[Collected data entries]
= = = = =
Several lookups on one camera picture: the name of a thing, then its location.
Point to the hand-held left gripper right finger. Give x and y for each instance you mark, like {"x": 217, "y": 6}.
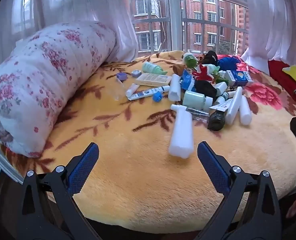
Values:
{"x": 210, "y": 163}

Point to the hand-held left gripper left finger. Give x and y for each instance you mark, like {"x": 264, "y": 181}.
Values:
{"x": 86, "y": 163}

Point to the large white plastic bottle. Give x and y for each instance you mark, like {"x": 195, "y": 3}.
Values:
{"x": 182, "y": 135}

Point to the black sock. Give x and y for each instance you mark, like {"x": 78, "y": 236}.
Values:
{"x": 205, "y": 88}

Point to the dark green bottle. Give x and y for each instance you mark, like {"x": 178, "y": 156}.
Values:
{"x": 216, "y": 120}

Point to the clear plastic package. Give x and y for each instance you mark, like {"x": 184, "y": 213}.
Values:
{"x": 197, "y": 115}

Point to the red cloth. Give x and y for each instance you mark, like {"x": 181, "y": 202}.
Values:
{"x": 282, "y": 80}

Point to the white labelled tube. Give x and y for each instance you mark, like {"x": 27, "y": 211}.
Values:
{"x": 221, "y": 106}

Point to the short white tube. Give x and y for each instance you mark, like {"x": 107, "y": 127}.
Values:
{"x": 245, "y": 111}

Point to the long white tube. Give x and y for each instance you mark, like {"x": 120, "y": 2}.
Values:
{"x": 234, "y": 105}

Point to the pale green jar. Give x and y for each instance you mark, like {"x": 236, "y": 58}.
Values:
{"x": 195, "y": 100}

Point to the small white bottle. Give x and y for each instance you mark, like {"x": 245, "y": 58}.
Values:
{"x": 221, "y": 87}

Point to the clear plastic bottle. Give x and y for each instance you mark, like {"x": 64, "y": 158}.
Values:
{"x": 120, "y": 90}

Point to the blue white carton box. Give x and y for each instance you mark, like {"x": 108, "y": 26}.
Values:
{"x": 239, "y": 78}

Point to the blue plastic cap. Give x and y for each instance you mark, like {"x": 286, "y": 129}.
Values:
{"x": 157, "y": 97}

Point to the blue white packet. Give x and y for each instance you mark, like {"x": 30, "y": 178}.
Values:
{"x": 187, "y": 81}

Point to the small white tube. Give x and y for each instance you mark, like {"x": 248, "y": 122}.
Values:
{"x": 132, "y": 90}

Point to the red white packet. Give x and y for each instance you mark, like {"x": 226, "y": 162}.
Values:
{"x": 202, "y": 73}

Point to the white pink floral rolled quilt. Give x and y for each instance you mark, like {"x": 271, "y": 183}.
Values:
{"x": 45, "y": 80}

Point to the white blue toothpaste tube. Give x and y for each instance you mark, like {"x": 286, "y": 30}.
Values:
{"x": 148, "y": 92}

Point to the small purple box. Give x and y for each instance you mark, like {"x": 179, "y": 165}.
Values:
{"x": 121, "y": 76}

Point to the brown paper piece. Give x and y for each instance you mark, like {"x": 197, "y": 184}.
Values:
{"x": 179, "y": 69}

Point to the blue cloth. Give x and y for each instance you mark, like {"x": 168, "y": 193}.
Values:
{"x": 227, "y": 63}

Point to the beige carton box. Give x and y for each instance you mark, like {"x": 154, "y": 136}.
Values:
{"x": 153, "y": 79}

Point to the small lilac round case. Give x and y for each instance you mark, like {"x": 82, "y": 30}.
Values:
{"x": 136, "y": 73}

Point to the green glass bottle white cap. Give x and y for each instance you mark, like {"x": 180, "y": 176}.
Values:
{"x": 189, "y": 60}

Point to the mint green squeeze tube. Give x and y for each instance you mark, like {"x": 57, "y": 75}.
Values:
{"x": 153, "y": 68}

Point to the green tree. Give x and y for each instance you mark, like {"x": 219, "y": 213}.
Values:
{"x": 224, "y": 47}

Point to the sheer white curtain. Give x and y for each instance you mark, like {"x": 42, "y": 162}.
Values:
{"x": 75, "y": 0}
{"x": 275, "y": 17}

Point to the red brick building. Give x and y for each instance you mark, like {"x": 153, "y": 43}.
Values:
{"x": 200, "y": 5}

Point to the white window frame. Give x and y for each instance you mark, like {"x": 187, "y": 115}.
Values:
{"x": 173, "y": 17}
= = = = =
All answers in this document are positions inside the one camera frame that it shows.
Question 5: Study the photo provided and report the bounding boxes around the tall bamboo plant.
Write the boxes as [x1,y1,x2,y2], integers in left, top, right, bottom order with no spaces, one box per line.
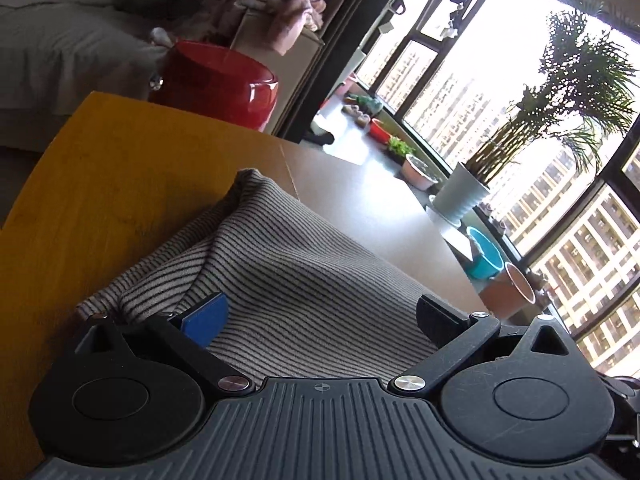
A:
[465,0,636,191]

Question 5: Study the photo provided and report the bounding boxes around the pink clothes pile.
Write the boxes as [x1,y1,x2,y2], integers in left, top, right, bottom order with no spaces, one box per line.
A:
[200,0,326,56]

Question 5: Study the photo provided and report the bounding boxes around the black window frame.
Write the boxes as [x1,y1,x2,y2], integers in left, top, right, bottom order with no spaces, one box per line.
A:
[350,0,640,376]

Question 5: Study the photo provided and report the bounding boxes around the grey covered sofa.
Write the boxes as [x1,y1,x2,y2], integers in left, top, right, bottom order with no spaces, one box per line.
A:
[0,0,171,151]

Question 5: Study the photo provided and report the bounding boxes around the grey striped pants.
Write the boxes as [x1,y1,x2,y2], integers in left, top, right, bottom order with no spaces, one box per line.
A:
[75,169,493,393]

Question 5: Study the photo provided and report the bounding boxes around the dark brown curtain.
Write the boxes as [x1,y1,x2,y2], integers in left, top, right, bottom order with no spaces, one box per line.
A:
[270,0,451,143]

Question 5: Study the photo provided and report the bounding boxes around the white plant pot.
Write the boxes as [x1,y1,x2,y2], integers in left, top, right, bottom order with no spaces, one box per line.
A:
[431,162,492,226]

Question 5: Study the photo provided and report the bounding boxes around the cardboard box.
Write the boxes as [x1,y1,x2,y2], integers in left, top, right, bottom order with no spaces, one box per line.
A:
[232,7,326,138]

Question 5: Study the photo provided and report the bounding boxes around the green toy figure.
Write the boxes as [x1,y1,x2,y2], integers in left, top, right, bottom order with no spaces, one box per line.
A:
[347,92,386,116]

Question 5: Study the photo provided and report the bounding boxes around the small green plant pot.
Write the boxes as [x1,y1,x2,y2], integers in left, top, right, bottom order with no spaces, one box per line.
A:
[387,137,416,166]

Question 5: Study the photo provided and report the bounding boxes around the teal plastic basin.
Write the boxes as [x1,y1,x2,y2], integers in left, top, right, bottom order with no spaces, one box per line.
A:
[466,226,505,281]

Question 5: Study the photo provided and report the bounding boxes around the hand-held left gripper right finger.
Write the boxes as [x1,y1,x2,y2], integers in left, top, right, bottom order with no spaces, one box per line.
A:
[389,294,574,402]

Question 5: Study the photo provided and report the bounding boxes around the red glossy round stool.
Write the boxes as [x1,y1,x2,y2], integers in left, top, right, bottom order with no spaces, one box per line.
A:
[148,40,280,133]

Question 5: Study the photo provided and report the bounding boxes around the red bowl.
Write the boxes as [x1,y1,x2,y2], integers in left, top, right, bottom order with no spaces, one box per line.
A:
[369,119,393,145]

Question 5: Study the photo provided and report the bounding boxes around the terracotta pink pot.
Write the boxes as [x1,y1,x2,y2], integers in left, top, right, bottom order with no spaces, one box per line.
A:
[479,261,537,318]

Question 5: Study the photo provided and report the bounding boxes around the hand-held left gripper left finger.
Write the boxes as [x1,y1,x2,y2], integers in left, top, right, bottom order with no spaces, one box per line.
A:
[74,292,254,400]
= = = = =
Problem to solve » Look for the string "carton" in the records, and copy every line where it is found.

Your solution »
Point to the blue white carton box. Give x and y for each instance you mark, like {"x": 108, "y": 26}.
Point to the beige carton box. Give x and y for each instance you mark, like {"x": 154, "y": 136}.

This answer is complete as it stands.